The nanny state is never more apparent when it comes to booze. Ontarians apparently would become hardened alcoholics without minimum pricing and fettered access. All we have to do is look at the problems in nearby provinces and states to see that. Oh, wait, that’s not what you’ll find. And the government doesn’t want you to look elsewhere, lest you become even more upset about the poor state of things here. Disillusionment is bad for the business of re-election.

What’s really needed is a cultural shift to something more European in flavour when it comes to booze: treating adults like, well, adults. Lower prices would be a start, as would allowing some competition in the form of specialized stores that could offer up some of the huge list of products the LCBO seems disinclined to stock (see the craft beer or whisk(e)y selections of some small U.S. shops, for instance).

Pricing is a big issue.

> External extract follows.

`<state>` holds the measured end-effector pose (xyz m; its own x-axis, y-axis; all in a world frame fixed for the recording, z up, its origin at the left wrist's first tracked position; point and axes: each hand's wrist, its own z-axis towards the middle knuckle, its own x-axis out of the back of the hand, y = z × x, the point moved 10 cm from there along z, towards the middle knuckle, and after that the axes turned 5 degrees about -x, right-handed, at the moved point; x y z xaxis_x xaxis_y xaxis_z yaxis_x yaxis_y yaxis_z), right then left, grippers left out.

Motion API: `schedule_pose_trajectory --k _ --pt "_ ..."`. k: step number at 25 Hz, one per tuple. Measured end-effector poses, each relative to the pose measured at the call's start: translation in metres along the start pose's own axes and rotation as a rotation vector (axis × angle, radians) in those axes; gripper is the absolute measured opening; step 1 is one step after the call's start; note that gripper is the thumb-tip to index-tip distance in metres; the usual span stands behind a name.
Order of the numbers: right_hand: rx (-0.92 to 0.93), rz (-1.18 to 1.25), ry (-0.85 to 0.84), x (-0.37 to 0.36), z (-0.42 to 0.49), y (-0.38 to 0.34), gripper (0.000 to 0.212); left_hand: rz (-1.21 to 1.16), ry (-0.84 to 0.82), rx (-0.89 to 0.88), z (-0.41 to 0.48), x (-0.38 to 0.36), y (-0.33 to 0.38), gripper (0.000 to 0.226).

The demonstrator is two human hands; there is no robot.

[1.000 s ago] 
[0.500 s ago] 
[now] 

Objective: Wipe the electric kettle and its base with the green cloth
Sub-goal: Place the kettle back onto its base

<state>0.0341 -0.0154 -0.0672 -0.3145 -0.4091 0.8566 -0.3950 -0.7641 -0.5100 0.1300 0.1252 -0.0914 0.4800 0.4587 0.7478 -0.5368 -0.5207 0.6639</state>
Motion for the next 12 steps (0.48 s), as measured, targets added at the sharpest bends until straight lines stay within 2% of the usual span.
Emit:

In parts of Europe, you can find very drinkable wines for under $3 a bottle. Imports from Australia and the U.S. that run $15 to $20 here can be had for a third of that price. That tells you it’s all about markup and taxes – as noted, successive profligate governments are addicted to the LCBO profits, not to mention the tax revenues.

Where we might be inclined to drop a few bucks on a new Ontario wine or craft beer, the government’s pricing often precludes that option. Backwards policies make it even more difficult for upstarts to reach consumers. As a consequence, the industry suffers.

It’s enough to have us all crying in our (overpriced) beer … if we can still afford it given current inflationary pressures and economic malaise.